先生を見送ると川島くんと再び目が合い、なんとなく気まずくて、目を逸らし制服についた土を払い落とす。
「何、やってたんだよ」
「だから……転んじゃって」
唇を噛んで川島くんの顔を覗くと、頬を引きつらせてこっちを睨んでる。
「あの、あれ、鋏を取ろうとしたら、転んじゃって、ただそれだけだってば」
「俺が聞きたいのは、そのあとの、ついさっきのことだよ」
「へ……?」
「なんか、その、なんだよ、ただそれだけにしては、顔が……めちゃくちゃ近すぎじゃね?」
「えっ!?」
確かに、川島くんの声を聞いて目を開けたとき、先生の顔が近すぎて驚いたけど。
って……私、何しようとしてた?
一気に血の気が引いていく。
「俺……キス、でも…してるのかと思った……」
川島くんが怒った顔を照れたように赤くして、小さな声でぼそりと呟く。
ウソ。
思わず両手で頬を押さえ、つい今までのことを思い出そうとする。
「ち、ち、違うっ! そ、そんなの、するわけないじゃないっ!! 何なのっ!?」
「バカ! 聞きたいのはこっちのほうだよっ!」
「だって、転んで…ひっくり返った鉢の土がこぼれて、先生がほっぺたに付いた泥を取ってくれて……」
そして。
先生の指先から、いつも植物が私を癒してくれるような光の粒が伝わってきたのだ。
これは川島くんに言うわけにはいかないと、私は口をつぐんだ。
でも、その後のことが上手く思い出せない。
先生が何かを言ったはずだ。
ただ、頭の中が優しい光に包み込まれ、身体が宙に浮いたみたいに気持ち良くて……いつ目を閉じたのかも覚えていない。
「ったく、何回も言ってるけど、しおりは男に対してガードが甘すぎるっ!」
「ごめんなさい……」
「俺が伊吹だったら、どーすんだよ!」
「お、お願いだから、北原には黙ってて」
「んあ? なんでだよ、やっぱ後ろめたいことしてんじゃねーの」
「違うってばっ!」
腕を組んで眼を付けてくる川島くんに、私は両手のひらを合わせて首を左右に振った。
「北原には、余計な心配させたくないの。

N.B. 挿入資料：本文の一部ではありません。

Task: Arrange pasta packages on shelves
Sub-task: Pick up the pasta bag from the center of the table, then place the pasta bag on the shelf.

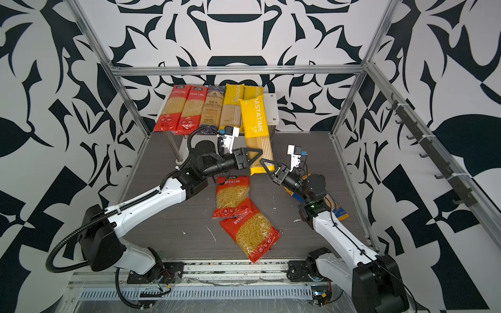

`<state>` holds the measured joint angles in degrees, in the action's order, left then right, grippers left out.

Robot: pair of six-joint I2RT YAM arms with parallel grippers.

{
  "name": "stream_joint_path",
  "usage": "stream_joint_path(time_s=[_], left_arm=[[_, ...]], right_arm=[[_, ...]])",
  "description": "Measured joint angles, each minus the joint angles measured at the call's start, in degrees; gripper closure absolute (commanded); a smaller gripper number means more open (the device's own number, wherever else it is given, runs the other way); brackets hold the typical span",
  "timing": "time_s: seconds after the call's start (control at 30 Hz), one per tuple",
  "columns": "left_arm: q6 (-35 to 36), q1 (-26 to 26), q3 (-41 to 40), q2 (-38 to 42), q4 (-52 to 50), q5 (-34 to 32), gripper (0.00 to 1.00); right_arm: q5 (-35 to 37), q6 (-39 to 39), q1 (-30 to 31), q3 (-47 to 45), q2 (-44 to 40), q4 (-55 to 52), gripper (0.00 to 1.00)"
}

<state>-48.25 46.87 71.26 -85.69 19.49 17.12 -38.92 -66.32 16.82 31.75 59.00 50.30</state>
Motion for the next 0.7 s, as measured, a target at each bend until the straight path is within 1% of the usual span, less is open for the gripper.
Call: stream_joint_path(time_s=[0.1, 0.23, 0.37, 0.5, 0.7], left_arm=[[1.57, -0.09, -0.04, 1.60, -0.37, -0.87, 0.36], [3.69, -0.33, -2.27, 6.54, -0.15, -2.05, 0.34], [5.84, -0.59, -7.08, 14.49, 1.20, -2.93, 0.33], [7.80, -0.79, -12.94, 20.55, 1.68, -5.20, 0.32], [8.22, -0.90, -22.73, 22.10, -0.22, -9.73, 0.32]], right_arm=[[-2.03, 0.02, -0.94, 3.39, 0.46, -3.72, 1.00], [-5.18, 0.28, -3.41, 9.84, 1.20, -9.79, 1.00], [-5.55, 0.70, -7.02, 17.40, 3.69, -17.73, 1.00], [-4.72, 2.38, -9.81, 25.75, 7.48, -29.33, 1.00], [-3.87, 5.27, -12.15, 39.12, 15.28, -44.63, 1.00]])
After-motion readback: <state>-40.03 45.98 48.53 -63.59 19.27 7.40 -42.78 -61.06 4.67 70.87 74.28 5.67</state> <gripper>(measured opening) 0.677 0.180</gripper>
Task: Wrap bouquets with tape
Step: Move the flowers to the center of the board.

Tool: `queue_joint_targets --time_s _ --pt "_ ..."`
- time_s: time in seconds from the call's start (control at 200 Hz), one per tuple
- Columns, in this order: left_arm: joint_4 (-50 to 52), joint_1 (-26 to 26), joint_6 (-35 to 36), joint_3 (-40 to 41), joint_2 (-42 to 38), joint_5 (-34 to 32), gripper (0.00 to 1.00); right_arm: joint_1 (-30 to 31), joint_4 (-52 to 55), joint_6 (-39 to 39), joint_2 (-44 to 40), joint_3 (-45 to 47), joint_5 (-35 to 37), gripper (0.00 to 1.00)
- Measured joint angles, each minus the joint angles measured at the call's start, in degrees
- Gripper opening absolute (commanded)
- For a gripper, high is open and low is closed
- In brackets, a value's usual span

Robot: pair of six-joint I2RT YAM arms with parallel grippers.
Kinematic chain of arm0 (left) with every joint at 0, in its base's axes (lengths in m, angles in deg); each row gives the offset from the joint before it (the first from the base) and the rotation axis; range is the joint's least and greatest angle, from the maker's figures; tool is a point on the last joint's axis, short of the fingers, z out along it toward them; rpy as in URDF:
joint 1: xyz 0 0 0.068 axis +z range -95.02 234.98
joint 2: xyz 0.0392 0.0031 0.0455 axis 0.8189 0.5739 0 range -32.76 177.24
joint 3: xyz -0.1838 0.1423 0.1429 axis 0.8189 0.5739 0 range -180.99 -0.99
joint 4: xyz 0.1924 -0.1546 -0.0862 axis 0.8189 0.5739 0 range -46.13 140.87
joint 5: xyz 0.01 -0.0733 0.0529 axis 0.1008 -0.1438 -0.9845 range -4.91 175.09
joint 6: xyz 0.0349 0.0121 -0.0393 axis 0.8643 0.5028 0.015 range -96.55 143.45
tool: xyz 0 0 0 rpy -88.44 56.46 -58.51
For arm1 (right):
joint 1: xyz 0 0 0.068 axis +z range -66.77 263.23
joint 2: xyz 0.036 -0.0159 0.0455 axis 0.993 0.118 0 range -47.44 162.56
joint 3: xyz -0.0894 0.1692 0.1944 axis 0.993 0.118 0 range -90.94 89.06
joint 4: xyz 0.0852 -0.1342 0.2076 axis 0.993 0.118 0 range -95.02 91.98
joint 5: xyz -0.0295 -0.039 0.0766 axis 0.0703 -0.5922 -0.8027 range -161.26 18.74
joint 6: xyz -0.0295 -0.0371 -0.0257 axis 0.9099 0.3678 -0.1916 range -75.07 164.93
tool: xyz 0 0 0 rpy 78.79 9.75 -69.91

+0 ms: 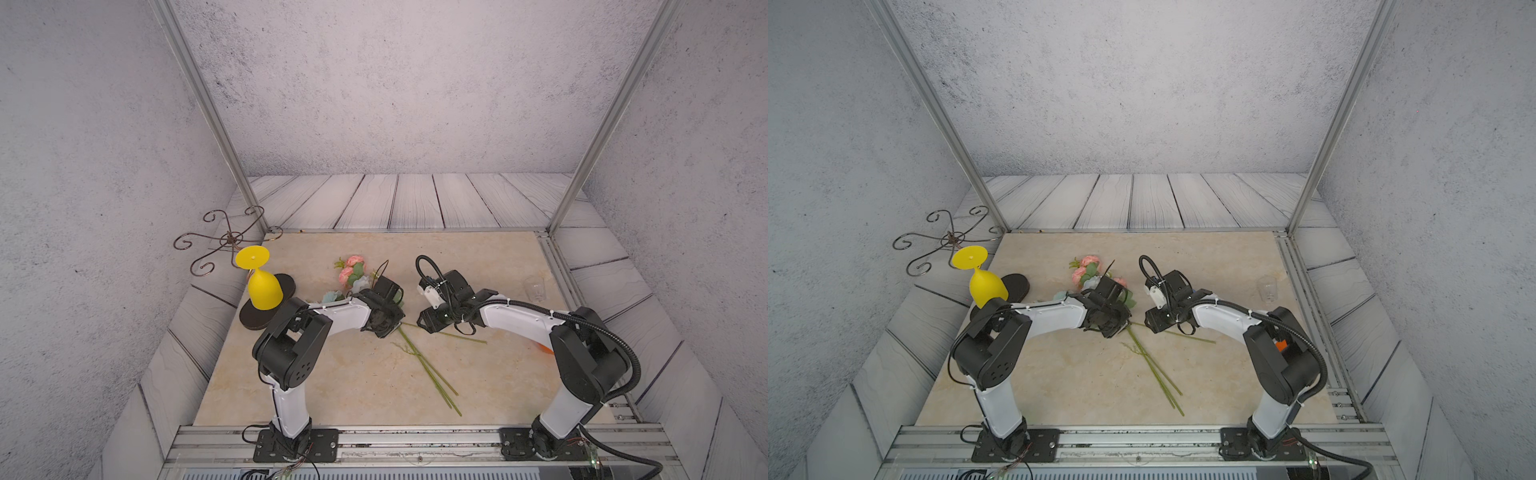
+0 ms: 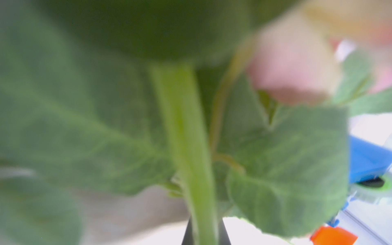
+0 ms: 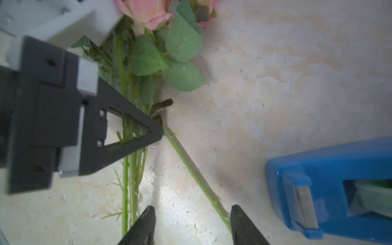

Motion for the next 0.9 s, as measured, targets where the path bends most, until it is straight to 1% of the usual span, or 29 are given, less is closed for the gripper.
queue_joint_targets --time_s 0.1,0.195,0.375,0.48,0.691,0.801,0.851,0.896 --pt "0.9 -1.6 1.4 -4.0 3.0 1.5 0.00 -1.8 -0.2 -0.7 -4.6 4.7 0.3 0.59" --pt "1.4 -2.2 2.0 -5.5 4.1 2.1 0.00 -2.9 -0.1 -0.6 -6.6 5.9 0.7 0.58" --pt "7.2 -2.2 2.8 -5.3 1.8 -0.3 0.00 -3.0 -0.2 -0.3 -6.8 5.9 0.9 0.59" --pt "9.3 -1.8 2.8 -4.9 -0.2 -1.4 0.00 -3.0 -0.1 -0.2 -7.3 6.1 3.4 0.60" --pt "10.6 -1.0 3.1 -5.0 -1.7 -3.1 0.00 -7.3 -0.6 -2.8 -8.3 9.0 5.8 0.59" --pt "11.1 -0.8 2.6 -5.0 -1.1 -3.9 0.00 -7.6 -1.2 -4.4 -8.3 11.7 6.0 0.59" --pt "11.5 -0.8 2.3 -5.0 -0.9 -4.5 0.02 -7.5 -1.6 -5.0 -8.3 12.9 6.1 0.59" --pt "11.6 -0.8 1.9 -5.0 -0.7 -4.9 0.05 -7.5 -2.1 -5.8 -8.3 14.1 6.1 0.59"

私のことで成績下がっちゃったら大変なことになるから……」
「だったらっ! ぼーっとしてあんなことになってんじゃねぇよっ」
「……はぁい」
自覚してねぇだろ、と人差し指で額を小突かれ、とりあえず笑って誤魔化しておく。
もちろんあんなこと、するつもりじゃなかった。
呆然として、その場の雰囲気に流されてしまうにも程がある。
私は指先でこめかみを押しながら、唇を尖らせた。
何が起きたのか、どうして先生とあんなふうに顔を寄せていたのか、どうしてもよくわからない。
南海先生から伝わった無数の光の粒が、記憶にベールをかけているかのようで。
ぶつぶつ文句を言いながら、転がった鉢に土を戻し始めた川島くんのとなりにしゃがみ、私もミニバラの苗に手を伸ばした。
「痛っ」
「なぁにやってんだよ」
不用意に伸ばした指先に、バラの棘が刺さってしまった。
川島くんの呆れた冷ややかな声に、痛みと共に涙がこみ上げてくる。
なんだかこのミニバラにも怒られているような気がして、私は肩をすくめた。